- [About this task]:
Copy each line of the data below with the word "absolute".

Provided records Start Marker

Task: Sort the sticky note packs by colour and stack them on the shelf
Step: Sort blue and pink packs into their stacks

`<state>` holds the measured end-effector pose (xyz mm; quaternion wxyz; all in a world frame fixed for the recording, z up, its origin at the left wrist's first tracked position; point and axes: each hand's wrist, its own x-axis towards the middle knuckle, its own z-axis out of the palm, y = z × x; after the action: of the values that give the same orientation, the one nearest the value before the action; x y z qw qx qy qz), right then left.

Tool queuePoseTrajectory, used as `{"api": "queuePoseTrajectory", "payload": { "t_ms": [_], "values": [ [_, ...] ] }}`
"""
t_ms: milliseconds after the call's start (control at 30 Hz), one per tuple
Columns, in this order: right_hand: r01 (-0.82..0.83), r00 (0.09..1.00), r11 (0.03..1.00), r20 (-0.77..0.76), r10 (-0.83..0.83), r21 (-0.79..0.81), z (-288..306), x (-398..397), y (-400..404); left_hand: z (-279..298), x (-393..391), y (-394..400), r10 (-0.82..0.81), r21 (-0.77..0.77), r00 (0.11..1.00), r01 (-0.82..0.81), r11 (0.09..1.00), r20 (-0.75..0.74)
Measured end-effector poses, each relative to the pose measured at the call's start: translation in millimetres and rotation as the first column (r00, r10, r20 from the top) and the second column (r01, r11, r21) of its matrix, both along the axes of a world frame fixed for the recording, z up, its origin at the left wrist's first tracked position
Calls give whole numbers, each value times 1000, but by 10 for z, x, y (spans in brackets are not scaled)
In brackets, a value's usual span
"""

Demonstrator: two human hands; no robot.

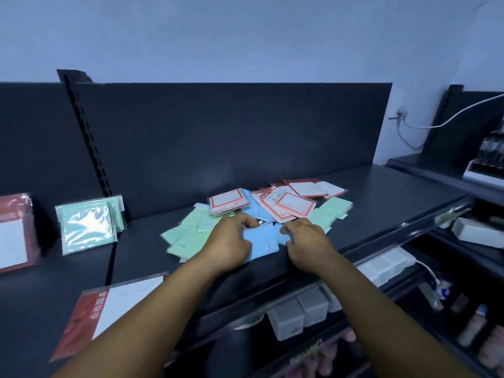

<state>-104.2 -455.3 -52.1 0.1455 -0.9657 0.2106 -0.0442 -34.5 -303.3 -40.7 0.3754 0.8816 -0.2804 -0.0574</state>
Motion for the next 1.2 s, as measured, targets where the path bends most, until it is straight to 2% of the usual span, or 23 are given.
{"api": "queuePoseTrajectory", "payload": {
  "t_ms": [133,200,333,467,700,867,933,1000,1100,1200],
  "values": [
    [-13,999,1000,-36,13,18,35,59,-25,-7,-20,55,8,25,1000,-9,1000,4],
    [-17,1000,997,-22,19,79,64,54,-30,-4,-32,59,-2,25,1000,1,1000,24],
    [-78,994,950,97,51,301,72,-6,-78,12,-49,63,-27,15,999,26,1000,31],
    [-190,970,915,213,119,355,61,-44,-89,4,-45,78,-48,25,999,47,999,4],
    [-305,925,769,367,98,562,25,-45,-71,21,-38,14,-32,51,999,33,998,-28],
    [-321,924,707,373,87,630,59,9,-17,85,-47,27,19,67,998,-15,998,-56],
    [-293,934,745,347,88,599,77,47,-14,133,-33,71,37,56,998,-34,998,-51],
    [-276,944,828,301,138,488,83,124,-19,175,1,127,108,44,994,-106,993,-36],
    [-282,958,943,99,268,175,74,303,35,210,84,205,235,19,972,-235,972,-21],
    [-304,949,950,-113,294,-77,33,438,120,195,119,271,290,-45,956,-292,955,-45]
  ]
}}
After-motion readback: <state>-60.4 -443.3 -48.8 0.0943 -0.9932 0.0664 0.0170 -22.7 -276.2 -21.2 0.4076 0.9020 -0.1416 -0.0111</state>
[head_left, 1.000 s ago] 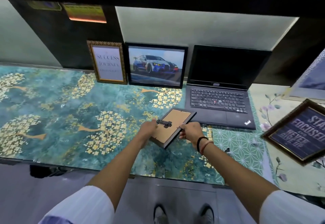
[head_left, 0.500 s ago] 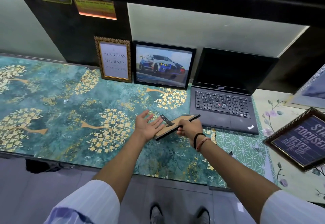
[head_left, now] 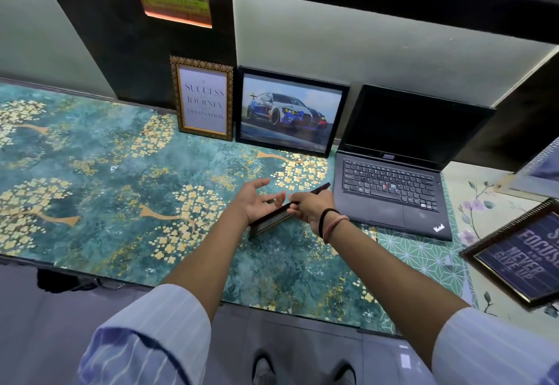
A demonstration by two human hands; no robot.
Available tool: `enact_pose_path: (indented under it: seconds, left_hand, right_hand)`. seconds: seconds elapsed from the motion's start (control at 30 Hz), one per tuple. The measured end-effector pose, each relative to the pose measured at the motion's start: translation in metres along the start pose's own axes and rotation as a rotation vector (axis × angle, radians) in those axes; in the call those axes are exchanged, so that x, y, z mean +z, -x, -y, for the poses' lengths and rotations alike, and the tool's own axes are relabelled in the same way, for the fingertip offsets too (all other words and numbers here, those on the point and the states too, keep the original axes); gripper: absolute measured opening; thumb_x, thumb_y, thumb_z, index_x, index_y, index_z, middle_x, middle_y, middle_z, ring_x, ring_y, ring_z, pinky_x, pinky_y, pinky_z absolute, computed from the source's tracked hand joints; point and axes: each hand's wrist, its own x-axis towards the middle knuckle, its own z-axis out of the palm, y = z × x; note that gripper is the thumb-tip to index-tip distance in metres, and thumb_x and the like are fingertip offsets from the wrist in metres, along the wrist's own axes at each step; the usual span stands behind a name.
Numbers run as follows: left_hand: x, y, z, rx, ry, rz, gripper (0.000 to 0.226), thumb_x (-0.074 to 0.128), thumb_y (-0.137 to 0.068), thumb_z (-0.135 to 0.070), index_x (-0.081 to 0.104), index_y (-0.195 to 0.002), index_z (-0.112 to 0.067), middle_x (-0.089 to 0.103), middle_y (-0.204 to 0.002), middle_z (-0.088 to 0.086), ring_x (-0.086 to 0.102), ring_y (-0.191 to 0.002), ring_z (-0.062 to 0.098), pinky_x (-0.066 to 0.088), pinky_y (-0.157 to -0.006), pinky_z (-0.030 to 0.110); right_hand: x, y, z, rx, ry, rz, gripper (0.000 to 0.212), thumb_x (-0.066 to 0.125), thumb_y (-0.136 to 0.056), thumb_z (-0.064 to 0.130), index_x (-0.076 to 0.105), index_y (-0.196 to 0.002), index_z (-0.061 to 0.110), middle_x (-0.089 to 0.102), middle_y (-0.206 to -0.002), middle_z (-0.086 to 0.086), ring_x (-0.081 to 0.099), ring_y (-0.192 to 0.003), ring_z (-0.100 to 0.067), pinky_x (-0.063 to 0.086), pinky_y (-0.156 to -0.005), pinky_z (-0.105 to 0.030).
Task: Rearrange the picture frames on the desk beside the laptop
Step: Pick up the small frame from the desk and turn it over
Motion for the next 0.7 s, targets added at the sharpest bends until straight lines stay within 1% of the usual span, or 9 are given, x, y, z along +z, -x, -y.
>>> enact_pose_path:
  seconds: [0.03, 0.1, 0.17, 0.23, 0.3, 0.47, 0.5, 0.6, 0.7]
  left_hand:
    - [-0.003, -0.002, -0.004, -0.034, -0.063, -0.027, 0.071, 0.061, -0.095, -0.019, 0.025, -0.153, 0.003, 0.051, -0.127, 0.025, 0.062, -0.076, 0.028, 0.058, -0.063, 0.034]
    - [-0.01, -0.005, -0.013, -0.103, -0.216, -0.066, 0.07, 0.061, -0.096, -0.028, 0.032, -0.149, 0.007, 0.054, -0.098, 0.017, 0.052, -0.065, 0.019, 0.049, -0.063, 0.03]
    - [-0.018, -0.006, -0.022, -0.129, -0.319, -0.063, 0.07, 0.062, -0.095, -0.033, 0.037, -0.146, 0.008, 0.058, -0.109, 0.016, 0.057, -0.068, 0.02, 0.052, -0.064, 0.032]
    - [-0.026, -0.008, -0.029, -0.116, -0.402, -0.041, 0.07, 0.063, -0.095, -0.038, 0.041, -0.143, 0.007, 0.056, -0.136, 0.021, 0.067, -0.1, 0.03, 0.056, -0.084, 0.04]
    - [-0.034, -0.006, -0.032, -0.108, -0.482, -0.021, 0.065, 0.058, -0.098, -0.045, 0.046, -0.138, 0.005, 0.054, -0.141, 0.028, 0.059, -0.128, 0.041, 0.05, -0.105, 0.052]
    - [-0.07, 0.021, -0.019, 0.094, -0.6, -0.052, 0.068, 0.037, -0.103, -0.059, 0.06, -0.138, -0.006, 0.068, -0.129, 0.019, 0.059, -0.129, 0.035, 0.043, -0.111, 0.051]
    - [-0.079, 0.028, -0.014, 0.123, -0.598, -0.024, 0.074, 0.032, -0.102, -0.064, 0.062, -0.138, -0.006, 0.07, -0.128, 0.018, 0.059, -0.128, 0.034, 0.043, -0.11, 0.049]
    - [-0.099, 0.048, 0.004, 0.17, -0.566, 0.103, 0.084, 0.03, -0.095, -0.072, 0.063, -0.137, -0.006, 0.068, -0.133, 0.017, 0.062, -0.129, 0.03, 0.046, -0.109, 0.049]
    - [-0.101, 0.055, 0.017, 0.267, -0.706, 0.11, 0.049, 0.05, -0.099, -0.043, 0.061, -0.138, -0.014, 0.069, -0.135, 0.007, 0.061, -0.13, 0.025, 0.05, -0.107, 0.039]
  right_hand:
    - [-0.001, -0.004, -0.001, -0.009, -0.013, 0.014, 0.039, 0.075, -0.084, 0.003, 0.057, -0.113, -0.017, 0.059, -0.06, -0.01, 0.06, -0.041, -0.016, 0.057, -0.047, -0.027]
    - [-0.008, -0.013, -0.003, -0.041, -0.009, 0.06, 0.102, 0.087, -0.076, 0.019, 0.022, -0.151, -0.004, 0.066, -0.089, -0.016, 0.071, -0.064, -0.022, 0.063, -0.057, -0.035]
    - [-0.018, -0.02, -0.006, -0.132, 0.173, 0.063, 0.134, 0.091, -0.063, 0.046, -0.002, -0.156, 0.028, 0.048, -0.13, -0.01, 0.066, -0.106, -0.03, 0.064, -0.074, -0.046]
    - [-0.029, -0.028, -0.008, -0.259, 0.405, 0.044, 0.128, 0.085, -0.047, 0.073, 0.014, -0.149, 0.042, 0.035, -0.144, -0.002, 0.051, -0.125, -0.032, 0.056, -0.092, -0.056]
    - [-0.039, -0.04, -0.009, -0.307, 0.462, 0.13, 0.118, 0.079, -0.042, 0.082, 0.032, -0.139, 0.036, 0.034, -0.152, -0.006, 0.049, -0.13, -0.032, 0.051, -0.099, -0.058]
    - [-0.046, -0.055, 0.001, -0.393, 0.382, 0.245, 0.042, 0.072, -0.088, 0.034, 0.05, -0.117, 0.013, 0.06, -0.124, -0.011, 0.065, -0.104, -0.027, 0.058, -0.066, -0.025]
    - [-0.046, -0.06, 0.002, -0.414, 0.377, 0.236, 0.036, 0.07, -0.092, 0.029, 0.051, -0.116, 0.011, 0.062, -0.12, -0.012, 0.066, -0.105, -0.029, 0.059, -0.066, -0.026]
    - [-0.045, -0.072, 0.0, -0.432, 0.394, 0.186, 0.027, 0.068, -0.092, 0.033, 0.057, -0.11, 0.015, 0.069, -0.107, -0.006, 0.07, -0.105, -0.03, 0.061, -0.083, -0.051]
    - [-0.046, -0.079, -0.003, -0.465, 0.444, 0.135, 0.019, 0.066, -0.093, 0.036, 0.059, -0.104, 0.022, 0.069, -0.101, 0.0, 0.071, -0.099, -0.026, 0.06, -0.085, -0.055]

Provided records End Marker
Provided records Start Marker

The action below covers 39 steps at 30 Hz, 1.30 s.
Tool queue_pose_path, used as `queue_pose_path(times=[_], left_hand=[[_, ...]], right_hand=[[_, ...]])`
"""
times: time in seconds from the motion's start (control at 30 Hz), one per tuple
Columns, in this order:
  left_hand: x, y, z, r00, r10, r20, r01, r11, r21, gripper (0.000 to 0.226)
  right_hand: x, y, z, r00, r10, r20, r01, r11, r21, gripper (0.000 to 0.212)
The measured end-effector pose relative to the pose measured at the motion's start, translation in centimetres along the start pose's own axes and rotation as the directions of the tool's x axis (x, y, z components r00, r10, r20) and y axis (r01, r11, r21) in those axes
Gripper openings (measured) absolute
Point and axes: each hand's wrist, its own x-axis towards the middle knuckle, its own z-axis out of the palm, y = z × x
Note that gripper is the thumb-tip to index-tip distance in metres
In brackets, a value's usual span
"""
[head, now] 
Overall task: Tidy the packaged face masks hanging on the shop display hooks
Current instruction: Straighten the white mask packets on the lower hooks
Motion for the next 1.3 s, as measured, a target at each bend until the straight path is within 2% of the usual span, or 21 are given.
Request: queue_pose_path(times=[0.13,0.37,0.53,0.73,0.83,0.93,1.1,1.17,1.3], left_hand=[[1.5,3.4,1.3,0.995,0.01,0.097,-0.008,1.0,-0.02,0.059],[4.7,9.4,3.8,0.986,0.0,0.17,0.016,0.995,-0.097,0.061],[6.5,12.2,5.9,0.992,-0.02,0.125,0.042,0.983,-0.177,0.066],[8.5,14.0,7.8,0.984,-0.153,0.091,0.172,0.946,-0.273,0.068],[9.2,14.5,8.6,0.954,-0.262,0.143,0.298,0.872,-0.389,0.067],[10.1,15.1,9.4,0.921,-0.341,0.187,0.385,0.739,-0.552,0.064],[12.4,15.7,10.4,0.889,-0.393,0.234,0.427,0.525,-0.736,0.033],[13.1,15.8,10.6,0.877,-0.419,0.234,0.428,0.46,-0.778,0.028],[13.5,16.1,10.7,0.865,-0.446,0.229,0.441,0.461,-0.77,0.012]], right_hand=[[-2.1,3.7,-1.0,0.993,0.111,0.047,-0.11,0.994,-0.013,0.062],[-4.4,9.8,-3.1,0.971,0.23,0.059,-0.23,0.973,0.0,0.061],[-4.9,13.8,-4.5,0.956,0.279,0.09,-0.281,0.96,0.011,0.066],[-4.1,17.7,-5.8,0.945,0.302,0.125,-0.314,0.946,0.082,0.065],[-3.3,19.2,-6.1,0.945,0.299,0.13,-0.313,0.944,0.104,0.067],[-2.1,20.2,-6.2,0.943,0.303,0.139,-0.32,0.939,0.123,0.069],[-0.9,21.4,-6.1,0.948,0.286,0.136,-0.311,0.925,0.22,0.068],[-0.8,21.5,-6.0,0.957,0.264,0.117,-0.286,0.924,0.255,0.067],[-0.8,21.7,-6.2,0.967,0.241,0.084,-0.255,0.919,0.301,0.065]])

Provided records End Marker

- [Task result]:
Available tool: `enact_pose_path: (indented under it: seconds, left_hand, right_hand)`. seconds: seconds elapsed from the motion's start (control at 30 Hz), one per tuple. The measured end-effector pose, each relative to the pose measured at the motion's start: translation in metres along the start pose's own axes and rotation as a rotation vector (axis × angle, radians) in those axes; in the call those axes are exchanged, so that x, y, z mean +z, -x, -y, for the poses' lengths and rotations alike, and the tool's own axes are relabelled in the same way, for the fingertip offsets too (all other words and numbers here, those on the point and the states too, keep the original axes); gripper: absolute measured opening; thumb_x, thumb_y, thumb_z, index_x, index_y, index_z, middle_x, middle_y, middle_z, ring_x, ring_y, ring_z, pinky_x, pinky_y, pinky_z absolute, computed from the source's tracked hand joints; point and axes: each hand's wrist, its own x-axis towards the middle knuckle, its own z-axis out of the palm, y = z × x; note that gripper is the thumb-tip to index-tip distance in metres, and thumb_x and the like are fingertip offsets from the wrist in metres, along the wrist's own axes at each step; the usual span stands behind a name.
Gripper openings (measured) absolute

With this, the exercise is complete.